Learnship 04 - 2023/08/17

Business Language Coaching - Session 4 - Voice Power(2)

  • review your homework assignments
  • explore how pausing can help you communicate moe successfully

Voice Power: Word Stress

Look back at the excerpt from last week, in particular at the highlighted words. What do you think are the effects and benefits of adding emphasis or stress to certain words in a sentence?

You *know, | there are a lot of myths about speaking in public. | Myth number one | is that what you actually say | is only seven percent of the message. | Thirty-eight percent is how you sound | and fifty-five percent is how you look. | But think about it. | I mean, | if that was true, | you could go to a talk in Swahili | and still understand ninety-three percent! | Myth number two is that public speaking is most people’s greatest fear | - just above death. | The comedian Jerry Seinfeld has a great joke about that. | He says, | “Come on, | if it really was their greatest fear, | at a funeral | the person giving the eulogy | would rather be in the box!”

The benefits:

  • people would pay attention
  • easier to recall and recollect
  • be more convincing
  • expressing feeling/emotions

Voice Power - Word Stress

**In English, word stress is an important part of how we communicate, and changing what we stress can radically change what we mean.
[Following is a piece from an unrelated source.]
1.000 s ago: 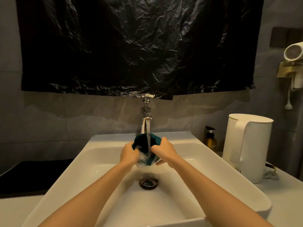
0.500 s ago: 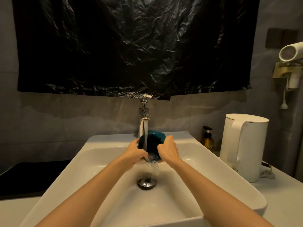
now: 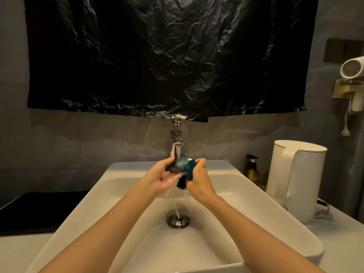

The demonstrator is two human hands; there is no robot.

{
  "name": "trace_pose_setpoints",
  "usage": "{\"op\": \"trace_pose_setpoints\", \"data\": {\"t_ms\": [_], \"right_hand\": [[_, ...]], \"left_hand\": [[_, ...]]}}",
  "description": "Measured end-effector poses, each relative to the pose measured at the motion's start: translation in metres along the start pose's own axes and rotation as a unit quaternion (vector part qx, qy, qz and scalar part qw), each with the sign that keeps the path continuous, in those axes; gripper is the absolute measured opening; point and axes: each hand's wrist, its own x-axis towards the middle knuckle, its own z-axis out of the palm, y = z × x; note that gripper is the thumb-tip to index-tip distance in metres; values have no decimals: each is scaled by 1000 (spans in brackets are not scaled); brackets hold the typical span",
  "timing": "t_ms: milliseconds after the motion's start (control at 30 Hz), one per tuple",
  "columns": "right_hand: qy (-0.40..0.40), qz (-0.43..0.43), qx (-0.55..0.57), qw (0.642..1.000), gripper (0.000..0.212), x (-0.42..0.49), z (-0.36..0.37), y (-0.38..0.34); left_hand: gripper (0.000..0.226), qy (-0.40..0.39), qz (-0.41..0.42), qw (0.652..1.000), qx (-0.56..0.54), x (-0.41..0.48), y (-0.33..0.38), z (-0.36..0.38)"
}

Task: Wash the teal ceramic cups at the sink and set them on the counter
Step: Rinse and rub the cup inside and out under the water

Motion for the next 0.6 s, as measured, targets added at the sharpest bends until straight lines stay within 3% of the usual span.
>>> {"op": "trace_pose_setpoints", "data": {"t_ms": [133, 200, 300, 400, 467, 600], "right_hand": [[-72, -22, 55, 996, 51, -2, 8, 0], [-124, 30, 141, 982, 54, -2, 2, -6], [-186, 136, 290, 929, 48, 0, -9, -14], [-182, 150, 324, 916, 32, 1, -9, -14], [-163, 145, 318, 923, 31, 0, -4, -12], [-159, 203, 352, 900, 30, -2, -2, -18]], "left_hand": [[12, 30, 35, 998, 46, 2, 2, 0], [13, 33, 44, 997, 60, 7, 4, -4], [14, 33, 44, 997, 60, 10, 5, -7], [16, 29, 41, 996, 74, 7, 2, -7], [16, 31, 37, 995, 89, 4, 1, -8], [14, 56, 50, 992, 102, 0, 0, -8]]}}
In each extract below underline the main stress in the two sentences.

a We haven’t seen a massive improvement yet. But it’s a good start.

b We haven’t seen a massive improvement yet. But my guess is we soon will.


c The market may be declining. But fortunately our market share isn’t.

d The market may be declining. Or this could just be a temporary blip.


e We do pretty well in the States. But we don’t do so well in Europe.

f We do pretty well in the States. But not as well as we could be doing.


g Turnover is up on Q3. But profits are down.

h Turnover is up on Q3. But that was a particularly bad quarter.


i It’s hard to gain a foothold in India. But not impossible.

j It’s hard to gain a foothold in India. But harder still to gain one in China.


k There are a couple of points I’d like to make. And both concern cash flow.

l There are a couple of points I’d like to make. And then I’ll hand you over to Jan.

Work in opposing teams. You are going to re-enact two dramatic presentations from the classic business movie Other People’s Money.

The scene:

Andrew Jorgenson is the patriarchal chairman of New England Wire and Cable. Once highly successful, his company has not kept up with new technology and both revenues and share price are down. Lawrence Garfield, known to his enemies as ‘Larry the Liquidator’, a corporate financier and one of the major stockholders, is trying to persuade the other stockholders at the annual general meeting to vote him in as the new chairman, so he can carry out his plan to sell off the company’s considerable assets before its share price falls any further. Of course, this will mean the closure of the firm and the loss of thousands of jobs.

Work together annotating this famous movie scene using the points below. Then rehearse and read it aloud.

TODO: listen to the audio and mark

I want to share with you some of my thoughts concerning the vote that you’re going to make in the company that you own. This proud company, which has survived the death of its founder, numerous recessions, one major depression, and two world wars, is in imminent danger of self-destructing - on this day, in the town of its birth. There is the instrument of our destruction. I want you to look at him in all of his glory, Larry the Liquidator, the entrepreneur of post-industrial America, playing God with other people’s money. This man leaves nothing. He creates nothing, he builds nothing, he runs nothing.